On Mon, 10 Mar 2025, Luveh Keraph wrote:

> Thanks. I was certainly not suggesting to download the sources every
> time, but merely to verify that they are available where they are
> supposed to be in each case, triggering the email communication only
> when they are not. While I acknowledge that doing so every day would
> be overkill, all the more so bearing in mind the details that you
> described about the weekly updates; doing it once a week would make
> more sense. I still think that an email ought to be sent every week
> for each affected item for as long as the relevant maintainer won't
> sort things out for that item.

"Verify that they are available" could be done with HTTP HEAD. And
sbolint (from sbo-maintainer-tools) already can check the whole repo
for broken download links using HEAD. At the top level of the tree,
you'd run "sbolint -au". It doesn't send emails, though. But some
other script could parse the results and send out emails... if we
really want to do that.

> Another issue is that some Slackbuilds items are multiple versions
> behind the current official upstream one, and while there often
> is a stability rationale for this it is not uncommon for such a
> thing to happen because the maintainers have simply ditched their
> maintenance responsibilities, as evidenced by the fact that they
> don't acknowledge repeated emails on the issue. What I am proposing
> would obviously make no difference in such cases, but it might when
> the reason why the item is not being properly upgraded is because
> the relevant maintainer simply forgot about it - which, based on
> some threads in this list, does not seem to be an entirely unusual
> occurrence. 

I'm not sure this is such a good idea. Some of us don't like being
nagged. It would have to be opt-in... and the maintainers who would
opt in are likely the ones who already do a decent job of keeping
their builds updated. The ones who don't update their builds probably
would ignore nag emails, too.

Just from a technical perspective, it would be fairly complex to do
it right.

We would need (a) a way to check a package for new versions, and (b)
a way for maintainers to tell the system "this package can't/won't be
upgraded because $REASON".

(a) could somewhat be done via repology.org. A lot of maintainers
already use it to track when their stuff needs updates. However, that
has issues... If none of the other repos monitored by replogy have the
same package, there's nothing to compare to. And if one of the repos
updates to some bleeding-edge git version, your build gets flagged as
outdated even if it's the last release.

(b) would need some way to be automated. Nobody wants to manually
maintain a list (text file or whatever on the server) of exceptions to
the version update emails.

Also... the way things work now makes some sense. If a build isn't
being updated, it's up to the build's users to ask the maintainer for
an update. If none of the users care enough to send the maintainer
an email, then the users are happy with the version they have, and
there's no need to update it *just* to be updating.

If there's a new update and neither the users nor the maintainer even
notice that it's there, that's equivalent to "if a tree falls in the
forest and nobody's there to hear it, does it make a sound?" IMO.

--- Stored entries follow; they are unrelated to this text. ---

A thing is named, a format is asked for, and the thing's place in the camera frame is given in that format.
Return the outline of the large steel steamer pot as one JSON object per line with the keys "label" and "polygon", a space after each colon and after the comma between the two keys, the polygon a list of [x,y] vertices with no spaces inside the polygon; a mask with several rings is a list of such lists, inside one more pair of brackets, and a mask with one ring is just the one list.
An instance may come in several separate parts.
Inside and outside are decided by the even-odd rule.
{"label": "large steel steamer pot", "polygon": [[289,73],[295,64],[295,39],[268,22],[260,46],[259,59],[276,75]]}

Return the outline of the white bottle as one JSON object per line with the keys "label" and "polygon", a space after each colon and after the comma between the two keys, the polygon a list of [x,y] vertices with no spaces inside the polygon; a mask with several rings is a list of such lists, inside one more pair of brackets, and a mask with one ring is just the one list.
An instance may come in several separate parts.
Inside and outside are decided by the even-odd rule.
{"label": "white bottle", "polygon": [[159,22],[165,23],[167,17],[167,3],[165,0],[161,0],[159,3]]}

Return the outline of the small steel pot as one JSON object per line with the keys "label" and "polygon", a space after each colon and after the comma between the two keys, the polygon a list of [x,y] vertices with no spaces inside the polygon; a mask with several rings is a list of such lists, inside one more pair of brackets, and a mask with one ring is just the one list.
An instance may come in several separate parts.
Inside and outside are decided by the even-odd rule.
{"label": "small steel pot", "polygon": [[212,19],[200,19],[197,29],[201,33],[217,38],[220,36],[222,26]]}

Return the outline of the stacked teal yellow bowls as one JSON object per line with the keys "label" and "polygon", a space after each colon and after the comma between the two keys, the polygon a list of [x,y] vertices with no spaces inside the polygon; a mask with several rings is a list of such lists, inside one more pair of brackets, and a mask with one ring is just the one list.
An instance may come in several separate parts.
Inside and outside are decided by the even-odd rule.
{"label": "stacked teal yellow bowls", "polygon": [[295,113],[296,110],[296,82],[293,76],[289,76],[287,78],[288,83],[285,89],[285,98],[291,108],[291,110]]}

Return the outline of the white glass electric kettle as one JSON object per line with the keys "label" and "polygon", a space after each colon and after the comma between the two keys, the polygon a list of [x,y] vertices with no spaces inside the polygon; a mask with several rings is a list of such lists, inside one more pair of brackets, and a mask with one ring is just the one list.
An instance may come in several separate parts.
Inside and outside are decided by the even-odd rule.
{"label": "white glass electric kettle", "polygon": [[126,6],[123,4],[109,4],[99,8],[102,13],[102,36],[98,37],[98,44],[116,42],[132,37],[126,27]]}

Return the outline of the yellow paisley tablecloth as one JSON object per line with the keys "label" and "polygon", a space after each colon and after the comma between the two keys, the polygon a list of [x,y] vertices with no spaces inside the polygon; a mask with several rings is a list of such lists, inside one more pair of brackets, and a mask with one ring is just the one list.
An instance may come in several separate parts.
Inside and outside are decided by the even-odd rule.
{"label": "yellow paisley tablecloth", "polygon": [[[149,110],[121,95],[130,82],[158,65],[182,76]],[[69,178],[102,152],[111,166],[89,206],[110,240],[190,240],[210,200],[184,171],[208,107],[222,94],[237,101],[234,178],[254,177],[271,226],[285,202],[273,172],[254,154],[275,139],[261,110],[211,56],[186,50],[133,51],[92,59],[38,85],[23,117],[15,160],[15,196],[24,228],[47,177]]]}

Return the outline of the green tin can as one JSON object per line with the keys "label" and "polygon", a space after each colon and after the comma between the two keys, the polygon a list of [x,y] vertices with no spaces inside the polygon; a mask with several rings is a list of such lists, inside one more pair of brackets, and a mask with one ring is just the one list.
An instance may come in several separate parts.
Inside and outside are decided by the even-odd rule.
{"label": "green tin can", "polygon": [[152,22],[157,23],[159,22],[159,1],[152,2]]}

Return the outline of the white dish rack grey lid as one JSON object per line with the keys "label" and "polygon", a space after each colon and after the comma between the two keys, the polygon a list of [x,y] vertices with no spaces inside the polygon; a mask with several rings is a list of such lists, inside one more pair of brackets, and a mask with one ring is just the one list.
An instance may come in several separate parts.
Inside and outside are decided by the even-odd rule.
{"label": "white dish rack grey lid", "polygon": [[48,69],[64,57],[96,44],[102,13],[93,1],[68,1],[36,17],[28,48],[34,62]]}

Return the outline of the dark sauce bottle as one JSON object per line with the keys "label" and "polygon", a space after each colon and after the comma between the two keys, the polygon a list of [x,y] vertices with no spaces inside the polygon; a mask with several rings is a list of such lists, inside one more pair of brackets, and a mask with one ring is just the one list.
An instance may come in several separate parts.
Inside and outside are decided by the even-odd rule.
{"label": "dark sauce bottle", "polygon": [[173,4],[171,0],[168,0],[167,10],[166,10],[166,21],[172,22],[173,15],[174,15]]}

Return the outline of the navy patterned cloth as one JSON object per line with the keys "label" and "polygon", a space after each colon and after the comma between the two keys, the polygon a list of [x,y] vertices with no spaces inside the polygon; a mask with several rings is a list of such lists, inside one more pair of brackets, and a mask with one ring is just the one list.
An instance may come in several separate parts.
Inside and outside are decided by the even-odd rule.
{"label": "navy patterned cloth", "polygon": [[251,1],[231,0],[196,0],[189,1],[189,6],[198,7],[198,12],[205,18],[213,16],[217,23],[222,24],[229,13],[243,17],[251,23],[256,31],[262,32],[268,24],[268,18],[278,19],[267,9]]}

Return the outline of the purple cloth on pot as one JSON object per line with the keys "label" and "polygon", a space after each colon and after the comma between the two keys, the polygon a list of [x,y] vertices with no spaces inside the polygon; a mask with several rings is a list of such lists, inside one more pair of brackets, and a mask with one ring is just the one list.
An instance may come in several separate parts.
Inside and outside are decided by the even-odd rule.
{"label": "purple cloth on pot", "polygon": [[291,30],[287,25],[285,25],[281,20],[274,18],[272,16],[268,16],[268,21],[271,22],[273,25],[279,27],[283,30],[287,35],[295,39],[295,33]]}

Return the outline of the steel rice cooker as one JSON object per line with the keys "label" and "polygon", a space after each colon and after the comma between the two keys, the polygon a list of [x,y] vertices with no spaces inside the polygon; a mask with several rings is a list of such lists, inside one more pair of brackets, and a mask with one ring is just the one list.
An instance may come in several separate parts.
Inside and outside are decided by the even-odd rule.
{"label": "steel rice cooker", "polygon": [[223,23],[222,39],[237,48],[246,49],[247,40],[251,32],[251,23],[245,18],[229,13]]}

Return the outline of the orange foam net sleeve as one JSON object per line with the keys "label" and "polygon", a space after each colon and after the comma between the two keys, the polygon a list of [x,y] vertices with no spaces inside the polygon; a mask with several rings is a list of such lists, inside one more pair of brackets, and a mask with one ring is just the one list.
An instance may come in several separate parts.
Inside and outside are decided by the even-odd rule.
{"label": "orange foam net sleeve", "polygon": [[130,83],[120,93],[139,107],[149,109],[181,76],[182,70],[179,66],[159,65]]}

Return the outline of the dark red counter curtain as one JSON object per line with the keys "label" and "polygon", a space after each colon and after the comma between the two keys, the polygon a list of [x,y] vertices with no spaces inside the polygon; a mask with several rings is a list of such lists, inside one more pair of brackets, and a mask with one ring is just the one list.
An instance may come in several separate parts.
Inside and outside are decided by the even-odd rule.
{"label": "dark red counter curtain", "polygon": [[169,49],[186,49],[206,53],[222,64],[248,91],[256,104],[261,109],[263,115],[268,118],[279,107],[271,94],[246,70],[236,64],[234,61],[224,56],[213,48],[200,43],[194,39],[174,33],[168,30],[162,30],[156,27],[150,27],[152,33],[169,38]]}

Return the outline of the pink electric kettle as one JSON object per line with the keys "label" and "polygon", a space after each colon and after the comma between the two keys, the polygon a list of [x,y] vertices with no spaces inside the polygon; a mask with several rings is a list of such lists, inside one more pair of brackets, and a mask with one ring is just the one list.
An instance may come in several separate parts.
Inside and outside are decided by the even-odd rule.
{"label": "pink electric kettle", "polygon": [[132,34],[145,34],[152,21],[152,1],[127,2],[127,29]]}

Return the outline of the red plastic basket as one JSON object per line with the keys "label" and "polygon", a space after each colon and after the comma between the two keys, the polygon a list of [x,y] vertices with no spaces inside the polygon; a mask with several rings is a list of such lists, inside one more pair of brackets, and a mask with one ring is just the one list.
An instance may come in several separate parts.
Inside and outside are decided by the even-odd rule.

If users do care enough to send a mail, that accomplishes the same
purpose as your automated mail scheme: let the maintainer know that
there's a new version. The maintainer might have a good reason for not
updating (which he explains in the reply to the mail), or he might
just not have noticed the new version is out (so he tells the user
"thanks" and updates the build).

If the mails get ignored by the maintainer, eventually some user will
step up and take over the build, and become the new maintainer. If
nobody does, that likely means nobody cares all that much about the
build, and it can get removed (eventually, after some amount of time
listed as "orphaned").

Automating the "this project has a new version" emails might not
really accomplish all that much actual change, is what I'm trying to
say. Inattentive maintainers will continue to be inattentive, and ones
that pay attention don't *need* to be prodded.